But the conflict is nothing new. Our lives seem to be a constant tossup between the need for speed and the urge to slow the pace of life and find some peace. We even get ourselves stressed out with meticulous planning for a relaxing vacation.
Instant gratification and speed are gaining ground as life’s minimal expectation. Fast service, on-demand video, high- and hyper-speed internet connections…even tankless instant hot water heaters so you can scald yourself in the shower long before you can reach for the cold water tap. But at least you can make a cup of instant coffee right from the tap without the dreaded delay of a microwave which is faster than your stove.
Speed even comes together with sport and luxury in our cars. Not many of us have a 200 mph, formula-1 speedster lurking in our garage, but a 600 HP high-end roadster that goes from 0 to 60 in 3.8 seconds can make a car fan’s heart race any day.
But what about “Take your time?” America’s own traditional, homegrown sport is fondly called a pastime. Today, some critics say baseball is too slow for the 21st Century.
Maybe it is just what we need from time to time. Consider a long, lazy afternoon, a summer breeze wafting across the outfield grass, just the right tall, cold beverage in your hand and a few friends with you watching those 18 boys of summer ponder the motion of a single white ball and that slow, sometimes graceful duel between pitcher and batter. Three or four hours can disappear into the sunset – and you never knew the time had passed at all.

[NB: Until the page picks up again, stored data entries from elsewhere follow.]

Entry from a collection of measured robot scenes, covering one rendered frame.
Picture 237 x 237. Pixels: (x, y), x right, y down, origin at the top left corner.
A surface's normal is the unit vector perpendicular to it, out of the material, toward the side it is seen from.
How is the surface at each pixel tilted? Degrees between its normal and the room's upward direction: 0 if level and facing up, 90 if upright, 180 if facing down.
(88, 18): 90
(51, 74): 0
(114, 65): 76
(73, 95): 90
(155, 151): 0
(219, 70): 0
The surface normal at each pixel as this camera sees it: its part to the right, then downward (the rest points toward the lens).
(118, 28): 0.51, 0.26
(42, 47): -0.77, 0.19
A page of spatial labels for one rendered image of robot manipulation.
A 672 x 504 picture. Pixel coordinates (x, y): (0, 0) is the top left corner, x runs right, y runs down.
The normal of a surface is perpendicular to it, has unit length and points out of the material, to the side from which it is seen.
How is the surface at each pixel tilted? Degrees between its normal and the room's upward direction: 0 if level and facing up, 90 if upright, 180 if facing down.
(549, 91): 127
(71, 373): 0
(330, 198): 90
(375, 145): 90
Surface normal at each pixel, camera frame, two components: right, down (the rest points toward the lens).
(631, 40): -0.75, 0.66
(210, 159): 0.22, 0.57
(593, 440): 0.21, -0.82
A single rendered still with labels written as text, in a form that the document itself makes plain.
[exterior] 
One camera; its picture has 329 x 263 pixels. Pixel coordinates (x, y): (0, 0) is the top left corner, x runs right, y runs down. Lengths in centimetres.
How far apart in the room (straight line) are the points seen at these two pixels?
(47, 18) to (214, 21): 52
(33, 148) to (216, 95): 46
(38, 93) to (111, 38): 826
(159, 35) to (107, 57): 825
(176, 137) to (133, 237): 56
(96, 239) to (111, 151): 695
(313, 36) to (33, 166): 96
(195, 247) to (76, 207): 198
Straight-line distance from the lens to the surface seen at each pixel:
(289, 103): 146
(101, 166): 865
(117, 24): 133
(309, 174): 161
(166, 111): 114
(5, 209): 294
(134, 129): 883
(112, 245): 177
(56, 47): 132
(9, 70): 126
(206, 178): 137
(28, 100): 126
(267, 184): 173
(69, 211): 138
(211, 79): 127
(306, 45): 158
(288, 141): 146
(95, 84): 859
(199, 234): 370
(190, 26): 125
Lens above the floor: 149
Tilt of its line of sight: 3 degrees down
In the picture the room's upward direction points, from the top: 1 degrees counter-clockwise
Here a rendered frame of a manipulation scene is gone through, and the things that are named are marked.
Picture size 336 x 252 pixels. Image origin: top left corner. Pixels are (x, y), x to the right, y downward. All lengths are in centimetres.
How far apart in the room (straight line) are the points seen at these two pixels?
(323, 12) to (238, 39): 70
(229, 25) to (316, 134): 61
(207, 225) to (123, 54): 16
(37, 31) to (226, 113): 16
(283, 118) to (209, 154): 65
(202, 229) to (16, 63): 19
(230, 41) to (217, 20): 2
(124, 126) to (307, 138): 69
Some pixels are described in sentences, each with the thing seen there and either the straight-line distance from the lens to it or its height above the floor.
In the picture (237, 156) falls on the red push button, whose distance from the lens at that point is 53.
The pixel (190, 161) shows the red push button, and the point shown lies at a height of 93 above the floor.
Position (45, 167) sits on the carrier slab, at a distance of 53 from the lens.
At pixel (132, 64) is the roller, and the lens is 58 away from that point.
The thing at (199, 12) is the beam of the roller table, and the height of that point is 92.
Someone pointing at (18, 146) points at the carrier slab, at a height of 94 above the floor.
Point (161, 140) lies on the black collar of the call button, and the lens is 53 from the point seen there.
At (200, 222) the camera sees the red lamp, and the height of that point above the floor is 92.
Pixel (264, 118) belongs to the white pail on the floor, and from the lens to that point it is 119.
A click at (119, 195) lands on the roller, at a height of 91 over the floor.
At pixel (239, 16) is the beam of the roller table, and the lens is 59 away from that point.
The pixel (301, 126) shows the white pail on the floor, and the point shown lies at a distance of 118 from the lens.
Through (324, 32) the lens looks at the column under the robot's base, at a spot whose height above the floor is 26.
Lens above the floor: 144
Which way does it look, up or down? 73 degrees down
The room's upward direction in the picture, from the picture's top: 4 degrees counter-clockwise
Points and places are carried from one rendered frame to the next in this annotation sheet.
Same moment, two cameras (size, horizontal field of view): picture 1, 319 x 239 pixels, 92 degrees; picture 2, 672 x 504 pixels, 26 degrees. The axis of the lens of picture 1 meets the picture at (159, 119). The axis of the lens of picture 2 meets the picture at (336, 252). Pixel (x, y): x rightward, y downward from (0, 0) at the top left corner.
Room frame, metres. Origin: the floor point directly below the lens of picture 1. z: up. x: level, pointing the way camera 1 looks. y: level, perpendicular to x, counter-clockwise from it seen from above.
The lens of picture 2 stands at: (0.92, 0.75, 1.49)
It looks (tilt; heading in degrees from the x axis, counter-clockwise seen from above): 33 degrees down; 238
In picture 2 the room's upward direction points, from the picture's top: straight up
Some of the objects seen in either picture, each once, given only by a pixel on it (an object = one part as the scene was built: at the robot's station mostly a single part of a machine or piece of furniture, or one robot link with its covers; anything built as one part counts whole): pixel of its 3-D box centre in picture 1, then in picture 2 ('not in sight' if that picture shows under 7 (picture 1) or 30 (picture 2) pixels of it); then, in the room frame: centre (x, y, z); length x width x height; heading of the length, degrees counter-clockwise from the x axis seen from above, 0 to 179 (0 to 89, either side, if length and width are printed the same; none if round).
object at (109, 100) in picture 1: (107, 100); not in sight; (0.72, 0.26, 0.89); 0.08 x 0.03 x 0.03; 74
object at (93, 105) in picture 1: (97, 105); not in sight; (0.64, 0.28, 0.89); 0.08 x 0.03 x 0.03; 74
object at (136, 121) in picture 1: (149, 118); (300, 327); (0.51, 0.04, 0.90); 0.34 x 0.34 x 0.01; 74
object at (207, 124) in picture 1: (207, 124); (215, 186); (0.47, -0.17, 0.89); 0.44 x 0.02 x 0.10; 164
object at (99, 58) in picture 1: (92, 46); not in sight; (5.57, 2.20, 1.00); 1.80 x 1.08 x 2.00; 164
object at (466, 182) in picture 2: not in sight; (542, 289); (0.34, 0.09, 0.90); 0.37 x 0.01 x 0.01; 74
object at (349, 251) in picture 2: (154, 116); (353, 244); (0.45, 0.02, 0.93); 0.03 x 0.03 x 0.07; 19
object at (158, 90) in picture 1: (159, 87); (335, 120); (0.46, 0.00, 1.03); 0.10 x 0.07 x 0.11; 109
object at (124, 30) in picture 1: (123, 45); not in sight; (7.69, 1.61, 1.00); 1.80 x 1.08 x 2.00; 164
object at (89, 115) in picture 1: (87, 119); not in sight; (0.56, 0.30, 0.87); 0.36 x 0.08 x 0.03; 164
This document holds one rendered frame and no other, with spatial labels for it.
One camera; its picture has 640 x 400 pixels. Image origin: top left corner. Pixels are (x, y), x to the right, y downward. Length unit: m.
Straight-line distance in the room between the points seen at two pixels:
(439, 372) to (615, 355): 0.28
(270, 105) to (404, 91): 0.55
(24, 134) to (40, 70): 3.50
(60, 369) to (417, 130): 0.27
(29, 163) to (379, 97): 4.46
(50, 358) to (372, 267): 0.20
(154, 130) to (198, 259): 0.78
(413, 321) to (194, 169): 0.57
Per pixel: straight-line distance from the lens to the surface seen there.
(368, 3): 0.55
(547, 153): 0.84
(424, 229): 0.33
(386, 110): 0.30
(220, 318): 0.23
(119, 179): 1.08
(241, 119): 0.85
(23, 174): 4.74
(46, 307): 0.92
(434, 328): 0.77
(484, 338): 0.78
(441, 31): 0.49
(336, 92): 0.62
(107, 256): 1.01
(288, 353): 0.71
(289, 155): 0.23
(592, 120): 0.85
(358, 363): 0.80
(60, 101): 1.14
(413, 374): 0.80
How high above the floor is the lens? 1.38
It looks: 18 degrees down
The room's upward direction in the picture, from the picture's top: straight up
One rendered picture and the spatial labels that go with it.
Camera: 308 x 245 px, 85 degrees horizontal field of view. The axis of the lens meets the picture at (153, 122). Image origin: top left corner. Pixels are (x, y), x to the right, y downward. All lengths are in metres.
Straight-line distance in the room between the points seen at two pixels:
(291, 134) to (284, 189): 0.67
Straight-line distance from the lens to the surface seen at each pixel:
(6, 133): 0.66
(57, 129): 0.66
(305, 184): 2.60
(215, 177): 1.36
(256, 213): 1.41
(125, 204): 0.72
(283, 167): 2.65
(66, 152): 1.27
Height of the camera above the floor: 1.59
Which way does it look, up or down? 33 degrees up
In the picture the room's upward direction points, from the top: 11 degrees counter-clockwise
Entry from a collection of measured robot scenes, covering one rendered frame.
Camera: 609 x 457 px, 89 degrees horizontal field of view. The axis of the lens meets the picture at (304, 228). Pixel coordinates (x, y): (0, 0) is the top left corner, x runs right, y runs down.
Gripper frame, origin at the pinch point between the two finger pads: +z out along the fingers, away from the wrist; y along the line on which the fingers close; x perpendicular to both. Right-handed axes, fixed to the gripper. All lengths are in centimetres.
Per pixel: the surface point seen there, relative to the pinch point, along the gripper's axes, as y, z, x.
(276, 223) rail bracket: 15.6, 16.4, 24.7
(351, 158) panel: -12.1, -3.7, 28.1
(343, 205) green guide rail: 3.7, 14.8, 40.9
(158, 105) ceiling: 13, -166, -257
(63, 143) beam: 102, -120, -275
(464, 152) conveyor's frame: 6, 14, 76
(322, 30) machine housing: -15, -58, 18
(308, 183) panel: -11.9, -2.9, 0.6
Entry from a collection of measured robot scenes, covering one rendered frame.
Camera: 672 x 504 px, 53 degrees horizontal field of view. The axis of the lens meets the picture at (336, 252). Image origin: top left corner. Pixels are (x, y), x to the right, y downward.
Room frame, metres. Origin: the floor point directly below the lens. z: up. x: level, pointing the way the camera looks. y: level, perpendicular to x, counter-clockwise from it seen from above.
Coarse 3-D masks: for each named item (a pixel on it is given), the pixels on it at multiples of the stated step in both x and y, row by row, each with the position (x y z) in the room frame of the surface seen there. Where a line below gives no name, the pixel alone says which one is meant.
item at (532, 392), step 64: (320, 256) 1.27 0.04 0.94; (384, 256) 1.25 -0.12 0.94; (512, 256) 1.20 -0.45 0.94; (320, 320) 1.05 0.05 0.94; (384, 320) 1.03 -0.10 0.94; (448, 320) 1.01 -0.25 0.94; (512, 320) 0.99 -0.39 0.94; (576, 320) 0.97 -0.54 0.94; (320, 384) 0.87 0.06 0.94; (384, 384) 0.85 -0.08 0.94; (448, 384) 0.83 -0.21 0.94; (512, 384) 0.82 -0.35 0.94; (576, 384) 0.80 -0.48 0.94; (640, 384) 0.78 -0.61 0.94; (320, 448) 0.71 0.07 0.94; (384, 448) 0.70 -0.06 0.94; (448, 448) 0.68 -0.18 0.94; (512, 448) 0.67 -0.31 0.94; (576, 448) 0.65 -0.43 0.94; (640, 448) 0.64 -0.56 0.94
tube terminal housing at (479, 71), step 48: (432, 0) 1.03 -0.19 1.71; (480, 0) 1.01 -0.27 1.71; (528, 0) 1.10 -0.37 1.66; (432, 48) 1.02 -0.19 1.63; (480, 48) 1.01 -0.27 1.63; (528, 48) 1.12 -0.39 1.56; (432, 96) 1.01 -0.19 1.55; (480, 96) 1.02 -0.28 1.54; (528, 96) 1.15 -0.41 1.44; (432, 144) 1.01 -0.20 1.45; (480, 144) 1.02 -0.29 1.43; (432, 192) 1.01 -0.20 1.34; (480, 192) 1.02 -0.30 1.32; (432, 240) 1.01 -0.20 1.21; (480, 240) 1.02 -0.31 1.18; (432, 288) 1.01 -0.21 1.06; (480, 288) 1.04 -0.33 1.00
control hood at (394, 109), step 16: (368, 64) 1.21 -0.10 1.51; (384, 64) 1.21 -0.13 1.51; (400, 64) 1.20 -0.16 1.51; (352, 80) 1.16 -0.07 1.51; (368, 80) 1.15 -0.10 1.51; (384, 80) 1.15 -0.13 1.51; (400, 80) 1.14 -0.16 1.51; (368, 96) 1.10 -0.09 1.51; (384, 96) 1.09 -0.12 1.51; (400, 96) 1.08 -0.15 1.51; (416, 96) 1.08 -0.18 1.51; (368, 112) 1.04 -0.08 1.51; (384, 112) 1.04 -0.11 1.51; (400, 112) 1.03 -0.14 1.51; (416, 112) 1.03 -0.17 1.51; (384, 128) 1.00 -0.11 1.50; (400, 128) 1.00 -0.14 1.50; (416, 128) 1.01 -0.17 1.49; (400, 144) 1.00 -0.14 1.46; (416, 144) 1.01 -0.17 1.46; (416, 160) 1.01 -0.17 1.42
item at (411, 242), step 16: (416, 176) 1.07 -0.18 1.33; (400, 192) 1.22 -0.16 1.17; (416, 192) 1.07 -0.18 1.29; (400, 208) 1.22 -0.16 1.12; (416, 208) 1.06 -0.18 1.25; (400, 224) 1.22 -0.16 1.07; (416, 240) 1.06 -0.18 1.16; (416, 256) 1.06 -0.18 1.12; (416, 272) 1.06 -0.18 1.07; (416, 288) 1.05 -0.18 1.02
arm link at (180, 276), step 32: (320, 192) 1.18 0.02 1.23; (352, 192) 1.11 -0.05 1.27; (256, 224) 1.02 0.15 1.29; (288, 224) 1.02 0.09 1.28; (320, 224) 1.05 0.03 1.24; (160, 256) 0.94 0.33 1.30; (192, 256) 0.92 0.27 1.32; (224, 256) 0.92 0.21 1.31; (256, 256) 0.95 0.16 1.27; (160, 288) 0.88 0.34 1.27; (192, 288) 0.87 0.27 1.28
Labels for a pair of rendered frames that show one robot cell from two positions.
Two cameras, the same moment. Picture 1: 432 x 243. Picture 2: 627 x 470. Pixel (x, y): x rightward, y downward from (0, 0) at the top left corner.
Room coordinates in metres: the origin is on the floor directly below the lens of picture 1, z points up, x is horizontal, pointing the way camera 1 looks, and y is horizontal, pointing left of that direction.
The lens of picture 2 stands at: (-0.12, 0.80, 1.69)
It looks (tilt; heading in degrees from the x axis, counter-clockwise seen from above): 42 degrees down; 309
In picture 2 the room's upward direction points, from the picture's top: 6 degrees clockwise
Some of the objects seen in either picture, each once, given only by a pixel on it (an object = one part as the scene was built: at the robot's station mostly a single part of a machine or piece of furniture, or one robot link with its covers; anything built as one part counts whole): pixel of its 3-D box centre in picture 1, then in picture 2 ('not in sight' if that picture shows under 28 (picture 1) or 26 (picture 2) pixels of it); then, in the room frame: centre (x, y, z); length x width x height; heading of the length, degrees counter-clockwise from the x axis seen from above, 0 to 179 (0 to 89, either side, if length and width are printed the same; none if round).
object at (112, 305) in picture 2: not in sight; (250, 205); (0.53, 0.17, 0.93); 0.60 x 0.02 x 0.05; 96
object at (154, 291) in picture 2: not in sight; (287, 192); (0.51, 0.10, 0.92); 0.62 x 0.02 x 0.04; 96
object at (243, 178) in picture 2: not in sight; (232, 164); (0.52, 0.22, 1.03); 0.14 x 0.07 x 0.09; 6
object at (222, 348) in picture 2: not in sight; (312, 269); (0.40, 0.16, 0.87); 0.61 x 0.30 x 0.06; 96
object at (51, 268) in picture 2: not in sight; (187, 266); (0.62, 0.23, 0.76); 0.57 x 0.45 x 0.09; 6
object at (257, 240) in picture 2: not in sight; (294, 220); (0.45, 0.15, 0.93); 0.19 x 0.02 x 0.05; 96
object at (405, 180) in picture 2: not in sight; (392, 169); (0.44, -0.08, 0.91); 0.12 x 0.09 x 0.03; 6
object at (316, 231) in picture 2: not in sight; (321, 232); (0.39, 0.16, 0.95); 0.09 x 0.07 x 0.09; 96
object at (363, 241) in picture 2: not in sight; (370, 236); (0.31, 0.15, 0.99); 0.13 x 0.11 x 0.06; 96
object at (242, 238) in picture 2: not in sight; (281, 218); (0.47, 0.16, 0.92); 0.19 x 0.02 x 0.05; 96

Fast cars and a leisurely afternoon at the ballpark occupy the far ends of the “hurry up and take your time” spectrum of 21st century American life. Maybe you have found the magic middle of that spectrum, with just the right measure of haste and peace in your life. If you have, then congratulations and a long life are your due.
In case that perfect formula has escaped you, though, this week’s Jamestown Gazette has your prescription ready for this summer. The World Series of Cars rolls into Bergman Park this week and the Babe Ruth World Series will be coming to Diethrick Park next month.
Cars, both antique and modern, do represent speed to the hurry-up folks of the modern world, but when automotive engineers meld form with function in their road machines they also become artists. Smooth and sleek in their polished precision, the 400 or so cars at Bergman Park will tempt any speed demon to slow right down. Beauty has a way of doing that. Go see a century’s worth of hurry up transformed into just that beauty. It will be worth the slow day’s pleasure.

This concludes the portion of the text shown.